We looked at some basic statistics to see how reviewer mentees compare with ‘regular’ reviewers (see table above). It turns out that reviews by reviewer mentees were longer on average, compared with reviews that came through the regular reviewer pool. Furthermore, on average, mentees also showed more engagement in the discussion (see average number of comments and average length of comments). While the discussion period was outside the mentorship program, i.e., no further feedback from the mentors was provided, we assume that the increased level of engagement is related to a lower paper load (1 paper for mentees, 1.87 papers on average across all reviewers) and the fact that reviewer mentees were fairly comfortable with the paper they reviewed.
Survey Feedback
A survey conducted in early February 2022 (i.e. after the decision notifications) amongst all reviewer mentees revealed (130 respondents):
Mentees were predominantly PhD students (65%); see Figure above
Most mentees had reviewed never (53%) or once (26%) for a major machine learning conferences
Goals (>95% (strongly) agree) and the process (>91% (strongly) agree) of the mentorship program were clear
Reviewer guidelines were useful (>93% (strongly) agree)

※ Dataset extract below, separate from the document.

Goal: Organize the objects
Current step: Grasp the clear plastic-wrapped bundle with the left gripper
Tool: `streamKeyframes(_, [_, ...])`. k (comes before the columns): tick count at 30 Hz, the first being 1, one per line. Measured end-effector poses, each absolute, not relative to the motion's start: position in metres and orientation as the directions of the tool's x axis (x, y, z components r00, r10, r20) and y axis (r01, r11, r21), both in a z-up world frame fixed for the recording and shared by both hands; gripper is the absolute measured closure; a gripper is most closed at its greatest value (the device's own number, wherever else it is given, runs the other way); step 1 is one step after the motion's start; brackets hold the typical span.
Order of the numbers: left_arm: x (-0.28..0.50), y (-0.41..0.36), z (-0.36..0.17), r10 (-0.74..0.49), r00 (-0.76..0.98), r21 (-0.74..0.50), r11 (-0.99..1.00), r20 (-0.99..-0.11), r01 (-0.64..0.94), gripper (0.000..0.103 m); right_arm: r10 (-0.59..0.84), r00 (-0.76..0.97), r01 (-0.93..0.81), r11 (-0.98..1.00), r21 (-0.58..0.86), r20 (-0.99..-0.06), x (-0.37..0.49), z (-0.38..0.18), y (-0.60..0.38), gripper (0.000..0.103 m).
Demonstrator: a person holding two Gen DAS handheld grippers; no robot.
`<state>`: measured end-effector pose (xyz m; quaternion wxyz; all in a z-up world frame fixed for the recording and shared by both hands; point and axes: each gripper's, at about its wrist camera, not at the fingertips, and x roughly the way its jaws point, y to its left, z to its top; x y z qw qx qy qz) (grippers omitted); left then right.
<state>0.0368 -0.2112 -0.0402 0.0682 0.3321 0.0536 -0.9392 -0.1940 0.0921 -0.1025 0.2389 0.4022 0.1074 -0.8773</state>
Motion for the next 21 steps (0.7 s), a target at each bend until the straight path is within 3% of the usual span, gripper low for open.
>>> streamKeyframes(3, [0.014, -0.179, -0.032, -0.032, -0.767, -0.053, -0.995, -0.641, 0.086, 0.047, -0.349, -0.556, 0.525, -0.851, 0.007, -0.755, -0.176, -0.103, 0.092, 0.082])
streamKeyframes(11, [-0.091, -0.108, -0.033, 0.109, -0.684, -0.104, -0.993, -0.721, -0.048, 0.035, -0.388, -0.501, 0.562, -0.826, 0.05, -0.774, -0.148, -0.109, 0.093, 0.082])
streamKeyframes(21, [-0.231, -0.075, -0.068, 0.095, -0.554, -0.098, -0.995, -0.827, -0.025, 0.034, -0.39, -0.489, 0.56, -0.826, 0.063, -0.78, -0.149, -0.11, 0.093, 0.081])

Paper assignments based on affinity scores were good (>85% (strongly) agree), although 4% of the respondents found the assigned papers too far from their research expertise.
Mentees had enough time to review the paper (>93% (strongly) agree)
Mentor was responsive and provided useful feedback (90% (strongly) agree)
77% of the respondents were promoted to ‘regular’ reviewer by their corresponding mentors
Mentees found the mentorship program useful (>93% (strongly) agree)
Mentees recommend that the mentorship program should be offered again (>96% (strongly) agree)
The success of the mentorship program very much relies on the mentors and their timely feedback. If communication between mentor and mentee is stuck, the learning experience is somewhat reduced, which a few people pointed out. However, the vast majority of respondents highly valued the discussions and communication with mentors, which helped them to write a good review.
Summary
In 2022, we piloted a mentorship program for reviewers with little experience reviewing for machine learning conferences. To support these new reviewers, we assigned them an experienced reviewer to support them in writing a high-quality review. Most of the reviews were of very high quality, so that they entered the regular reviewing pool/cycle. Overall, the mentorship program received overwhelmingly positive feedback.